Pressed by Leahy to Update Bat Mortality Figure, Agency Announces Five-Fold Increase in Estimate of Bats Killed by White-Nose Syndrome
WASHINGTON, Jan. 17, 2012 /PRNewswire-USNewswire/ -- At the urging of Senator Patrick Leahy (D-Vt.), a federal agency Tuesday updated and greatly increased its estimate of bat mortality from white-nose syndrome (WNS), the devastating disease decimating bat populations in Vermont and across the United States.

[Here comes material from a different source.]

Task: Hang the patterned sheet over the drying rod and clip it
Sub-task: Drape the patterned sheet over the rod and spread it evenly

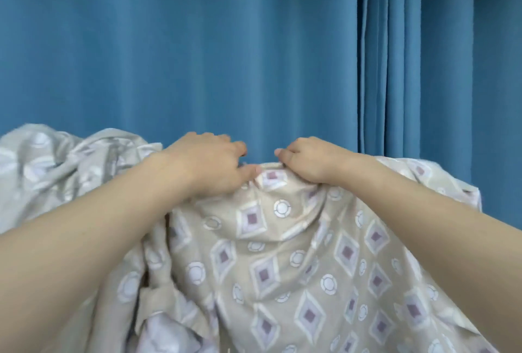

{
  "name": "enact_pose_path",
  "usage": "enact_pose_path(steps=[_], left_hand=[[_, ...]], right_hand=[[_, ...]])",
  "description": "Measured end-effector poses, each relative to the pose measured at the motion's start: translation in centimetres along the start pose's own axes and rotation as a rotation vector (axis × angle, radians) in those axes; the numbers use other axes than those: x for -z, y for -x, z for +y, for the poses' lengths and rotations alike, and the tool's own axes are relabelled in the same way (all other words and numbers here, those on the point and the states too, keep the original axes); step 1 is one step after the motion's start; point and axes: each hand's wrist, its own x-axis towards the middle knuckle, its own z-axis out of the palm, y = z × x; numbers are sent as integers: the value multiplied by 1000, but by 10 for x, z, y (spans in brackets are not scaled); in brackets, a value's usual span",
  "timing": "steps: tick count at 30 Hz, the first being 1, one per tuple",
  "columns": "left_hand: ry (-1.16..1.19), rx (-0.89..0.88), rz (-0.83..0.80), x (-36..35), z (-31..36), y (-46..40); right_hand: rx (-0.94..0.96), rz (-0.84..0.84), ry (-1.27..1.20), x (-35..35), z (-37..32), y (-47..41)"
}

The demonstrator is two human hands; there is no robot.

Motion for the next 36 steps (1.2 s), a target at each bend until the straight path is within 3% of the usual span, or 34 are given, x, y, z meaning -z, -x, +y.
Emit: enact_pose_path(steps=[6,9,13,16,19,22,25,28,31,36], left_hand=[[-183,148,303,-27,-76,60],[-73,242,348,-23,-94,75],[356,505,210,-18,-147,89],[368,625,82,-33,-182,110],[481,763,142,-47,-190,133],[458,729,216,-46,-190,148],[434,652,104,-40,-194,154],[695,509,59,-33,-209,161],[818,344,115,-35,-227,158],[714,229,268,-39,-242,146]], right_hand=[[135,-26,-11,-34,-108,-22],[198,-41,-27,-44,-147,-34],[292,-60,-102,-46,-186,-41],[308,-38,-172,-48,-206,-48],[303,68,-193,-57,-223,-55],[277,134,-179,-60,-247,-52],[224,109,-268,-50,-266,-46],[154,42,-398,-41,-286,-43],[121,-31,-417,-41,-301,-41],[0,34,-367,-56,-306,-45]])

Leahy has long led efforts in the Senate Appropriations Committee for research funding to counter WNS, a wildlife crisis of unprecedented scale. In December Leahy wrote to U.S. Fish and Wildlife Service Director Dan Ashe asking for an update to the statistic for how many bats have been affected and killed by WNS. Since 2009, the agency had suggested that "over one million bats" have been killed by WNS, a doubling from 2008 reports. On Tuesday, agency officials estimated that at least 5.7 million bats -- as few as 5.7 million, and as many as 6.7 million -- have been lost in North America to WNS.
White-nose syndrome first appeared in a bat cave near Albany, New York in 2006 and has spread to 16 states and four Canadian provinces. The fungus that causes the disease, Geomyces destructans, has been found on asymptomatic bats in another three states. With some Vermont caves losing 95 percent or more in hibernating bat populations, last year the little brown bat and the northern long-eared bat were added to Vermont's Endangered Species list. The Fish and Wildlife Service is also reviewing the status of the little brown bat for possible federal endangered listing. Once the most common bat in the Eastern United States, the little brown bat has virtually disappeared from much of its core range, suffering mortality rates of more than 90 percent.
Leahy said, "These numbers make clear that we haven't yet seen the bottom of this deepening wildlife crisis. Targeted research and urgency are vital to this effort, and accurate data is an essential component."